Dentists and oral surgeons are in good compliance with guidelines issued by the American Heart Association (AHA) in 2007 for prophylactic antibiotic use prior to invasive dental procedures, reports the Rochester Epidemiology Project, a collaboration of medical and dental care providers in Minnesota and Wisconsin who link medical, dental, and surgical procedures with prescriptions and other healthcare data with patient agreement for medical research.
Prior to 2007, the AHA guidelines recommended prophylactic antibiotics for patients with cardiac conditions who were at moderate or high risk of developing infective endocarditis, a potentially deadly infection of the heart valve. After 2007, the AHA recommended that only high-risk patients receive the antibiotics, which represented a very small fraction of the individuals receiving antibiotics before 2007.
Earlier studies had determined the incidence of infective endocarditis in Olmsted County in Minnesota before and after 2007 using Rochester Epidemiology Project data and found no significant increase in cases of infective endocarditis following the introduction of the updated AHA guidelines. But these studies were limited by their lack of access to dental records. The new research is the first study to examine dental records in such an evaluation.
“The inclusion of dental records in the Rochester Epidemiology Project provides a unique opportunity unlike any population health database in the United States,” said Daniel DeSimone, MD, lead author of the study and an infectious disease and hospital internal medicine physician at the Mayo Clinic.
“The primary criticism of earlier studies was, ‘Are dentists actually following the 2007 AHA guidelines, or do patients continue to receive antibiotics when no longer indicated?’” he said. “How could we prove that dentists were actually following the guidelines, rather than assuming they were? Now we can.”

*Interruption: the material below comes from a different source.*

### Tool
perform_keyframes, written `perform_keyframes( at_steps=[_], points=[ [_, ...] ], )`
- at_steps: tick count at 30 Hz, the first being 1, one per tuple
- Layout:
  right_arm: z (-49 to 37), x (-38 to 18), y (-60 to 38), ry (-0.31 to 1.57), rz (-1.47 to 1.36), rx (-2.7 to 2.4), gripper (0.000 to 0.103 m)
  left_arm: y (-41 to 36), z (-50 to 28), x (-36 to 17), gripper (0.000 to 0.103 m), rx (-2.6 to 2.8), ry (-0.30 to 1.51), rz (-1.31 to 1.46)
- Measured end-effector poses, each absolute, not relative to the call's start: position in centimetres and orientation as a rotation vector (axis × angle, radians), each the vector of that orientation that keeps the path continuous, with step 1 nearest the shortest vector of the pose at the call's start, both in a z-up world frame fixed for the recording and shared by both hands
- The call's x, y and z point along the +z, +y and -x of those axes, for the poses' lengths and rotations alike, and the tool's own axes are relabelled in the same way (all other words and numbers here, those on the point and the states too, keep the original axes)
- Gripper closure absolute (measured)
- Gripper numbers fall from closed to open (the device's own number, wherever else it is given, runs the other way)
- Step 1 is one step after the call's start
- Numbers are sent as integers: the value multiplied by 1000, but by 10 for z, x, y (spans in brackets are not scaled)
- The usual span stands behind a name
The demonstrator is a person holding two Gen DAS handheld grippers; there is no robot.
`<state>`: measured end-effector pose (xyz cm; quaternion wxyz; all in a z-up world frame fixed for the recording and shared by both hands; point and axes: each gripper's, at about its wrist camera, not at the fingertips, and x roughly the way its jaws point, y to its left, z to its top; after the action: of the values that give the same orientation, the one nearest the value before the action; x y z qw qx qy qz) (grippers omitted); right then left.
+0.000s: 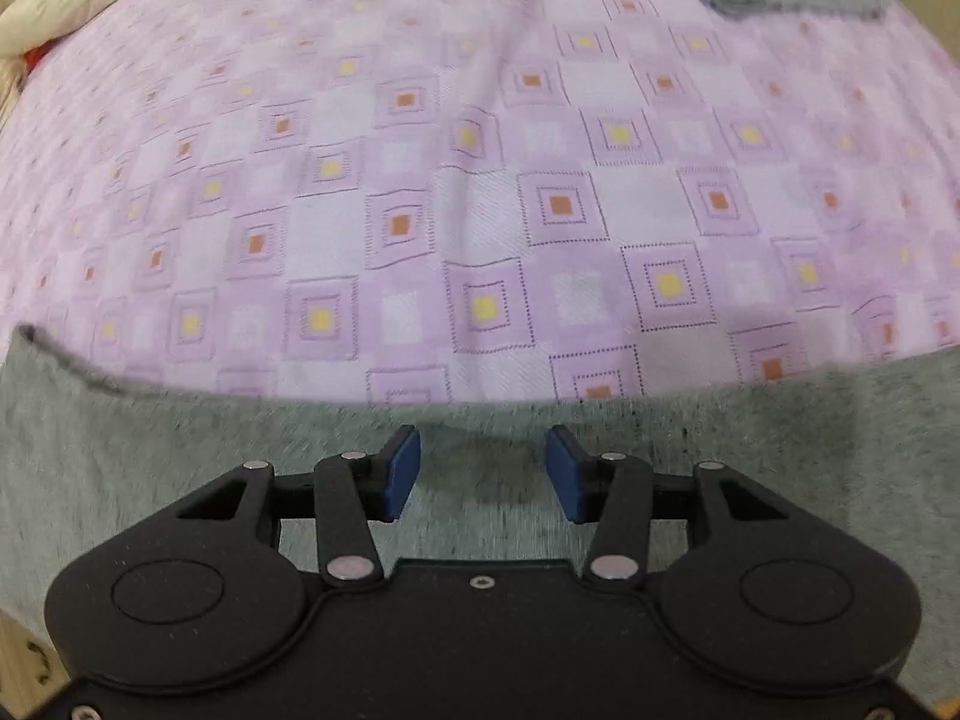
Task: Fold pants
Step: 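Grasp a sweatpants leg cuff with the right tool and lift it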
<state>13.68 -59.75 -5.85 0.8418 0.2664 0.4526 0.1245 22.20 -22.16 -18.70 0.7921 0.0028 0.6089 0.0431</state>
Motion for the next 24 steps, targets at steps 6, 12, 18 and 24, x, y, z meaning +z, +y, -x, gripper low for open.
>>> perform_keyframes(
  at_steps=[6,12,18,24],
  points=[
    [-138,-58,-595,954,-557,266,91,-217,-164,-183,49,83,1359,29],
    [-135,-57,-586,964,-533,261,91,-227,-124,-201,49,66,1425,-8],
    [-131,-53,-575,946,-504,204,91,-226,-124,-199,51,1,1421,7],
    [-122,-40,-551,915,-440,124,91,-212,-116,-203,50,-167,1444,29]
  ],
)
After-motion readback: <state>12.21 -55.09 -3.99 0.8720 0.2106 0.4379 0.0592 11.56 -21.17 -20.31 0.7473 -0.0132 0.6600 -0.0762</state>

DeSimone also said that patients face a number of health risks when taking antibiotics. Plus, the overuse of antibiotics can result in increased bacterial resistance, a growing problem in public health. And while the individual cost to patients might be only a few dollars a dose, when added up, moderate-risk patients could spend more than $100 million a year on these antibiotics.
“Using the Rochester Epidemiology Project, we have shown that the new guidelines were very helpful in reducing unnecessary antibiotic use and related issues without an increase in new cases of infective endocarditis,” DeSimone said.
The study was published in Mayo Clinic Proceedings.